We are all facing new challenges as we try to cope with the COVID-19 pandemic. It is a time of high anxiety for many people and others are becoming numb to repeated stories of loss or crises. I am hearing from clients already devastated from losses due to cancer, heart disease or suicide, that they fear the unpredictability of this virus. The virus is random in who it strikes, rather like the casino game Roulette, and everyone just hopes their marble spins around to the place it needs to go to win the game. But if you bet on numbers too high or low, black or red or the wrong sequence, you just lose! It is just this unpredictability that gives rise to the anxiety and sense of depression or overall dread people feel. This is what I find important to address in these challenging times.

Many people are experiencing unpredictability in work so it’s good to use that as a reference point. There are those of us that have the good fortune to work from home. There are blessings for all who can do this. And believe me I am grateful for this opportunity. It has its drawbacks because I can’t see my clients face to face and feel the energy that passes between us or pick up the finer nuances of body language. I feel I might miss something, or our time together won’t be as personal. Yet, if I could not offer telehealth, it could be months before we could have a session and that would not be appropriate in any way due to the ethics of halting therapy suddenly.

And there are so many who are have lost their jobs and now are on unemployment and what a mess that is, right? Not nearly enough to make up for the lost paycheck but some money to cover a few of the basics; but when will the money finally arrive? Finally, there is the group that has lost their jobs and don’t get any unemployment or assistance at all and are left with nothing. They might have been the steadiest part-timer ever seen for a company!! Poof! No job, no benefits, no unemployment: nothing! What the heck!? What do these folks do? Talk about the issue of unpredictability!!

My question is who of our neighbors are in these harder situations? Do we even know which of our neighbors have had this unemployment fate befall them? And how can we help? With everything our healthcare professions are doing for the world in this pandemic, I wonder what regular folks can do. Regular folks like me. How can we help our lives and theirs become more predictable?? The reason I ask this question is because when life is so unpredictable it can be a precursor to traumatic response.

One of the first things to do is what feels like the opposite to what we are told to do: reach out and connect. Yes, that’s what I said! CONNECT!!! I am learning so much more about my neighbors than ever before. I am pushing myself out beyond my introverted nature to ask how folks are when I see them out walking. I ask them their name and tell them mine. We keep our physical distance, but I make a connection with them. I let them know I will look forward to seeing them on another walk. This has been a good thing and they have said they appreciate it.

I have asked the different neighbors that I do know about their families, especially those who have healthcare workers or sanitation workers, grocers and, etc., in the family. This reminds them that I care about what they value and what has meaning to them. I ask them how they are managing and let them know I am thinking about them. I am predictable with them in my behavior.

This has not happened to too many of my neighbors, but it has to others I know. They have lost their jobs. It not only cuts out their income, but also their means of socialization and their meaning in life. Their job was their “everything” and it was the thing that kept them going. It had become their identity and they don’t know who they are without work. Struggling to find a new “self” at this time of sheltering in place can be more of an emotional crisis than a financial crisis for some people. It might produce more anxiety and depression than lack of income.

So, first make connection. Then make predictable connections!

The second thing I think is provide support. Support can come in myriad ways. It might mean a pot of soup for one person (as one of my neighbors did for an ill single woman), or a money collection by still-working employees for the one who lost their job and did not have benefits so rent can be paid. It could mean a few bags of groceries for a family who lost a parent to COVID-19 and who finds it overwhelming to cope with even ordering the groceries.

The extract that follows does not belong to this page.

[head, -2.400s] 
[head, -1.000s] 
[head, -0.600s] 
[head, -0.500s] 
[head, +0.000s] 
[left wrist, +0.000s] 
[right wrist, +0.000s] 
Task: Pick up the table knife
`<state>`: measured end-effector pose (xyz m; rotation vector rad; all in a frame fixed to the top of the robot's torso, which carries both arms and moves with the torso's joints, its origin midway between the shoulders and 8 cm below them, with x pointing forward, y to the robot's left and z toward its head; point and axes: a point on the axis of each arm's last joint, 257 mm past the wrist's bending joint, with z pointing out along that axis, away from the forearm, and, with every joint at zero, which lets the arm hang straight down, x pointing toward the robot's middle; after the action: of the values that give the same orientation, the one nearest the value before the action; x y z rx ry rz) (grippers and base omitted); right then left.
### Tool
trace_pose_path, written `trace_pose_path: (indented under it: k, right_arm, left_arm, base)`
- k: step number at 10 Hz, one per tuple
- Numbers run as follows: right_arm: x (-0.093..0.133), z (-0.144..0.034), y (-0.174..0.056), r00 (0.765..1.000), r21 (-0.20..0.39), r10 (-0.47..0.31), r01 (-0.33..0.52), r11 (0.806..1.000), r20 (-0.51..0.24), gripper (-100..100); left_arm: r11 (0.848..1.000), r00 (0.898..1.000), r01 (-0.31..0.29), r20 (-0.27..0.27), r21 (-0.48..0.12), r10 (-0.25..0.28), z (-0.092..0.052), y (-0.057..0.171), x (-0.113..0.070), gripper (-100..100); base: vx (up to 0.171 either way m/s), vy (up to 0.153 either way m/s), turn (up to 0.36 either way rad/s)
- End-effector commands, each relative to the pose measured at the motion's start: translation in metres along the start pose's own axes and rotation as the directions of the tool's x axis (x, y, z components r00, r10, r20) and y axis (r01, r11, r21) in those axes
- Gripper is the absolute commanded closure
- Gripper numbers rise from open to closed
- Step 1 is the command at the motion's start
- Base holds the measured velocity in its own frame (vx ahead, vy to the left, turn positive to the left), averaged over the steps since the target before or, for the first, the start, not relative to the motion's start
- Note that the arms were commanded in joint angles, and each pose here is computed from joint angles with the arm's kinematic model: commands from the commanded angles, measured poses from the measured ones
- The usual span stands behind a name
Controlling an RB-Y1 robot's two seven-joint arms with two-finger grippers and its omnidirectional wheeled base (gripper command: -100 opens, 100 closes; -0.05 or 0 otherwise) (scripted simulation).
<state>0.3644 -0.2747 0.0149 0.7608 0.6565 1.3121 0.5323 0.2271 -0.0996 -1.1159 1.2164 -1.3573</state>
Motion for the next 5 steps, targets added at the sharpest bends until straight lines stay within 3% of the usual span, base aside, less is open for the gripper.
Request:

Support in these times, just as in times of loss and bereavement, needs to be more than “call me if you need anything” responses. It needs to be action. Don’t wait to be asked to deliver groceries or a few meals or cut an elderly person’s grass. Just provide the support. You can ask them if they have a list of things that need to be done while you keep your distance and are healthy enough to provide support.

Support can also mean a quick text to check in on someone who is lonely and afraid and needs some contact with the outside world. Perhaps their family is in another country or very far away. You might have just a few lines of text back and forth, very simple to break up their day, and that is enough to help them feel grounded again and cared about.

Provide support. Then, provide predictable support!

The last one helps us as well as neighbors. Practice mindfulness. Stay in today, be in the present moment. Try not to get ahead of yourself. Resist dwelling on the past and slipping into discouragement, depression or despair. Try not to leap to the future and get hooked by fear and anxiety with the “what if’s”.

Rather, stay in today and breathe into this moment because there is no other moment just like this one. There is no conversation just like this conversation. No hello, no goodbye, no greeting of another or yourself, just like this one. Let this moment be one of compassion and kindness. Let this moment be one of love and tenderness. Let this moment be one of connection with self, with other. Let this moment be one of support of self and other. Let this moment be. . .

Be Mindful! Be compassionately predictably mindful!